November 24, 2015: Guest Lecture
Hugh Possingham

IRES Seminar Series

Time: 12:30-1:30 pm

Location: AERL Theatre (room 120), 2202 Main Mall

Dr. Hugh Possingham will be receiving an Honorary Doctorate from UBC during the November 2015 graduation convocation.

Proper problem formulation for conservation management and policy

Abstract:

I will explore some problems in conservation management and policy and show how the key to success is in formulating the problem.

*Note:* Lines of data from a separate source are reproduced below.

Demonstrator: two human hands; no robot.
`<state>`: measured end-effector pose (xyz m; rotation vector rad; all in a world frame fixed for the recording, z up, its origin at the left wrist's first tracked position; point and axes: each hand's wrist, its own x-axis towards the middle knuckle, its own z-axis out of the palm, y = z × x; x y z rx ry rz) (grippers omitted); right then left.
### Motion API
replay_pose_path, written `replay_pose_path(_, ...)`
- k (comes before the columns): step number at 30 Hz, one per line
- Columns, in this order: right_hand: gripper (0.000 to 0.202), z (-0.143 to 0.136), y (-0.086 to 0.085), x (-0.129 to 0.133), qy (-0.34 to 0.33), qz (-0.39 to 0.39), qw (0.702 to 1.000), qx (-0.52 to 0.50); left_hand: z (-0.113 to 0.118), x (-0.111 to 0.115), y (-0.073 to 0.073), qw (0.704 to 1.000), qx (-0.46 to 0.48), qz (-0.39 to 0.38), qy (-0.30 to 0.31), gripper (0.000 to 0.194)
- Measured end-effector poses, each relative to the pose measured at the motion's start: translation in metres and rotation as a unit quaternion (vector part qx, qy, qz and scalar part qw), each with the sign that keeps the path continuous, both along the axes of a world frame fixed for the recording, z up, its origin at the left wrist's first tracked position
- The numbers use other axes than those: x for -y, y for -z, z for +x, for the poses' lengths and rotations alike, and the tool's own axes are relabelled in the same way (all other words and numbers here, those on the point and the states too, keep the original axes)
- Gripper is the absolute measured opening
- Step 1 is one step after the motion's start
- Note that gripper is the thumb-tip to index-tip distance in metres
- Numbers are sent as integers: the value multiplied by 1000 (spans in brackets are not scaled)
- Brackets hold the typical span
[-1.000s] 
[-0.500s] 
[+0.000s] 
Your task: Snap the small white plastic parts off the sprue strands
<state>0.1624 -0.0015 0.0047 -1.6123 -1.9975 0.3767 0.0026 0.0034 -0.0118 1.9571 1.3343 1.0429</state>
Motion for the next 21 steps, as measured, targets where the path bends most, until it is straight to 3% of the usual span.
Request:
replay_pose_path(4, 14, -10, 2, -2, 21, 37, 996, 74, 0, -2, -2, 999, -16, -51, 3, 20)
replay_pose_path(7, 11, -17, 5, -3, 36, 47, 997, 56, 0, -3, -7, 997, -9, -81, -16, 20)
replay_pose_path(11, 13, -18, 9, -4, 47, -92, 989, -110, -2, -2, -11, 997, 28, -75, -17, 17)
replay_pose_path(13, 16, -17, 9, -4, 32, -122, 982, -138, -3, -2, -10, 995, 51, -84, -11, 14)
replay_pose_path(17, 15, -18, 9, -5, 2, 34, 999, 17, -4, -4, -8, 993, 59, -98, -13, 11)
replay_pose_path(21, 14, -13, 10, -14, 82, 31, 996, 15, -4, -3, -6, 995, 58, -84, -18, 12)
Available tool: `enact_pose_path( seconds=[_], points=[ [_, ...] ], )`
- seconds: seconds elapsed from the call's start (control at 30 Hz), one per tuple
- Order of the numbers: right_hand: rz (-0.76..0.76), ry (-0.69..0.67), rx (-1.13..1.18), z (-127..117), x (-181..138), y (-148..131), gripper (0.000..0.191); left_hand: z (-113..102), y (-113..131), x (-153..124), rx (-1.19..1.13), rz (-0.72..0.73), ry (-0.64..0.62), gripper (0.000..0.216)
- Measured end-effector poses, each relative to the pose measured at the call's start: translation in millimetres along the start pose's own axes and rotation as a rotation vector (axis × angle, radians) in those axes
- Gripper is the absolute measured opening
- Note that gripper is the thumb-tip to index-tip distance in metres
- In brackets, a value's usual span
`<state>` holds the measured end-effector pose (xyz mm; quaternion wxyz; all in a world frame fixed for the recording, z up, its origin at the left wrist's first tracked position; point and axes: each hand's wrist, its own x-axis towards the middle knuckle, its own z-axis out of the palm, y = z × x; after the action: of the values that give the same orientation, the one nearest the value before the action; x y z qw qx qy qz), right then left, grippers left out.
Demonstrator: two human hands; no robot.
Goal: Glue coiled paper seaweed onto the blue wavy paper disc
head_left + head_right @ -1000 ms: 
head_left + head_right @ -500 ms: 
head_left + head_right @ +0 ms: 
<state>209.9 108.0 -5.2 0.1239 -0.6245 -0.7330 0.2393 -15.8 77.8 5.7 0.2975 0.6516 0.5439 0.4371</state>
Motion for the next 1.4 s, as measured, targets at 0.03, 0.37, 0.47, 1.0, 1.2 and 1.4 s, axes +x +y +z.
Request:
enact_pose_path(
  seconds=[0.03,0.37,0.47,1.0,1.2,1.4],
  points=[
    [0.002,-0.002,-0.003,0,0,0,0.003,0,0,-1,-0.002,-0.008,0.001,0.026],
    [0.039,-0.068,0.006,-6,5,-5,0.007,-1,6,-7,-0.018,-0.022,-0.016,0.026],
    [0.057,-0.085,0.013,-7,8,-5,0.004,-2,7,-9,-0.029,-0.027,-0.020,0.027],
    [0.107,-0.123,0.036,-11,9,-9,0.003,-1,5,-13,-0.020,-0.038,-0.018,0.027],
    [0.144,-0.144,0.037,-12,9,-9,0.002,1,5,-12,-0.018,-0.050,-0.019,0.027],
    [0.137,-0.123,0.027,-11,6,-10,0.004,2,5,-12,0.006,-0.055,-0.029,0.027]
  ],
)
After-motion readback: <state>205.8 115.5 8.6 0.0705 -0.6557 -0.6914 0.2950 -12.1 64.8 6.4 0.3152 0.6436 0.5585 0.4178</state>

We will look at issues that include: species triage, spatial prioritisation, optimal monitoring and restoration vs protection.

 

Hugh Possingham at beach

Bio:

Professor Hugh Possingham FAA BSc (Adelaide) DPhil (Oxford)
http://www.possinghamlab.org/http://en.wikipedia.org/wiki/Hugh_Possingham
Professor of Mathematics and Professor of Ecology, The University of Queensland
Professor of Conservation Decisions, Imperial College London 2013-18
Australian Research Council Laureate Fellow 2014-18
Director of The Australian Research Council Centre of Excellence for Environmental Decisions http://ceed.edu.au/ 2011-18
Director of The National Environmental Science Program hub for Threatened Species: 2015-20

Aside from his day job, Hugh has a variety of broader public roles advising policy makers and managers by sitting on 11 committees and boards outside the University including: The Wentworth Group of Concerned Scientists (founding member), Founding Editor of Conservation Letters (an international scientific journal), Queensland Rhodes Scholars selection committee and several Environmental NGO scientific advisory committees. He and Dr Barry Traill wrote “The Brigalow Declaration”, used by Premier Beattie to stop land clearing in Queensland thereby stopping 10% of Australia’s greenhouse gas emissions and saving an area the size of Portugal from conversion into farmland.

The Possingham lab developed the most widely used conservation planning software in the world. Marxan www.ecology.uq.edu.au/marxan.htm was used to underpin the rezoning of the Great Barrier Reef and is currently used in over 160 countries by over 5000 users – from the UK and USA to Madagascar and Brazil – to build the world’s marine and terrestrial landscape plans. Most recently Marxan was used to develop the biggest marine reserve system in the world – Australia’s federal marine reserve system. Hugh coauthored two scientific consensus statements that supported Australia’s new marine reserve system, that is a quarter the size of Europe. Many governments and ENGOs use his lab’s work for the allocation of funding to threatened species recovery and solving other conservation conundrums. He is an advocate of wise decision-making and an informal advisor to several governments.

Possingham has coauthored 499 refereed publications covered by the Web of Science (27 in Science, Nature or PNAS) and has more than 15,500 Web of Science citations (h=66). A Google Scholar profile can be found at http://scholar.google.com.au/citations?user=9-veEp8AAAAJ&hl=en. He currently directs two research centres, $20 and $60 million, and he has supervised (or is supervising) 56 PhD students and 43 postdoctoral fellows.

He has one known psychological disorder, a compulsive desire to watch birds.